The study included all patients staying in the participating units, including those admitted or discharged during the study period.
For each patient, staff recorded basic demographic characteristics, as well as occurrence and descriptive factors of each parenteral medication error. To assess the range of opportunities for error (denominator), each single dose of parenteral medication given to each patient was counted. In medications with a continuous intravenous administration, each syringe for perfusion pumps or each infusion bottle was considered as a single dose.

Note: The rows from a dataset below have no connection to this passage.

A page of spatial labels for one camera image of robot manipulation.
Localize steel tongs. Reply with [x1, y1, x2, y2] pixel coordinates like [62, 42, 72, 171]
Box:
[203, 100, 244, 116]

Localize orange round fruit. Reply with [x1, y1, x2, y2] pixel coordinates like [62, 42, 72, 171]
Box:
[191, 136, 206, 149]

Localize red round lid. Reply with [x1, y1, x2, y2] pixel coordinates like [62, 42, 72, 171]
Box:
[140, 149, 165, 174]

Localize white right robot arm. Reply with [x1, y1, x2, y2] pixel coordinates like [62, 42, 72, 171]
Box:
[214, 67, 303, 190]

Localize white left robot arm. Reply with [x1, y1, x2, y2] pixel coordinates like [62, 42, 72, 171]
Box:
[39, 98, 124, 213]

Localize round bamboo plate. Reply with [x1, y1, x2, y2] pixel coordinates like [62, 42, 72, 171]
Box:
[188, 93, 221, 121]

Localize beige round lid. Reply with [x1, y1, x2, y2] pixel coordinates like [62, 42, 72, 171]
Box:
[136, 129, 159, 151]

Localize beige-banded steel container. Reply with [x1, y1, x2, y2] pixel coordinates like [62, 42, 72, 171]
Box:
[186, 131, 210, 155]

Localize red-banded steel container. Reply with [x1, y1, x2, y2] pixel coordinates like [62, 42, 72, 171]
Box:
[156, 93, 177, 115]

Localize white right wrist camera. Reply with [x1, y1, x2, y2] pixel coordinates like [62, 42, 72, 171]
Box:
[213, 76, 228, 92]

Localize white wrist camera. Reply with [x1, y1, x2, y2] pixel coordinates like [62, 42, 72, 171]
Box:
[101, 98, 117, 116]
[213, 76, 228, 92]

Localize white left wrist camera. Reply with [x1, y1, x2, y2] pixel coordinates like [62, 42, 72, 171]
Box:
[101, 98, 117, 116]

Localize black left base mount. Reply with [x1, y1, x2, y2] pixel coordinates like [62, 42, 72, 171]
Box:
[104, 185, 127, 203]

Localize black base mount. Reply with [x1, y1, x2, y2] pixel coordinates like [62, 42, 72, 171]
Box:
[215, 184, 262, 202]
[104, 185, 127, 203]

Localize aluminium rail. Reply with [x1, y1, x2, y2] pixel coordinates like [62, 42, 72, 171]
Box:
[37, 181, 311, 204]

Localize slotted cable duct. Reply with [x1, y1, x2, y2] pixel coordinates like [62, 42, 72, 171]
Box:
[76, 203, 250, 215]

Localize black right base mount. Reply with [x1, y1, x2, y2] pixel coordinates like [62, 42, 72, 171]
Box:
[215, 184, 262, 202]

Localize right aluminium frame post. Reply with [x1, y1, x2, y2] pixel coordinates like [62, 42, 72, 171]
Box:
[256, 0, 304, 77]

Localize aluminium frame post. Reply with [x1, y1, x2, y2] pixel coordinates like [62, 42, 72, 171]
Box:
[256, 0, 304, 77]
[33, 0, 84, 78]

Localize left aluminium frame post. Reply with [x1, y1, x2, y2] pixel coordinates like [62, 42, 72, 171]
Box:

To determine the severity of illness in each patient, the items necessary for calculating the sequential organ failure assessment (SOFA) score8 were collected to quantify the presence and degree of organ dysfunction or failure and consequently provide a surrogate for severity of illness. The score takes into account the function of six organ systems (respiratory, renal, hepatic, cardiovascular, haematology, and central nervous system) as well as the weight of some therapeutic interventions (such as use of catecholamines). The items for the nine equivalents of nursing manpower use score (NEMS)9 were recorded as a surrogate marker for the amount of nursing workload and consequently the level of care provided to each patient. The NEMS items are related to specific organ support and nursing and diagnostic or therapeutic interventions inside or outside the unit. Both scores were assessed for each patient on the day of the study.
The duration of each patient’s stay in the unit was assessed from the time of admission to discharge and was reported as length of stay (days) before and after the observation period. In addition, the actual time (hours) a patient stayed in the unit during the observation period was reported. For the objective of measuring outcome, the vital status (alive or dead) was assessed at discharge or on day 28 after the study period ended if the patient was still in the unit.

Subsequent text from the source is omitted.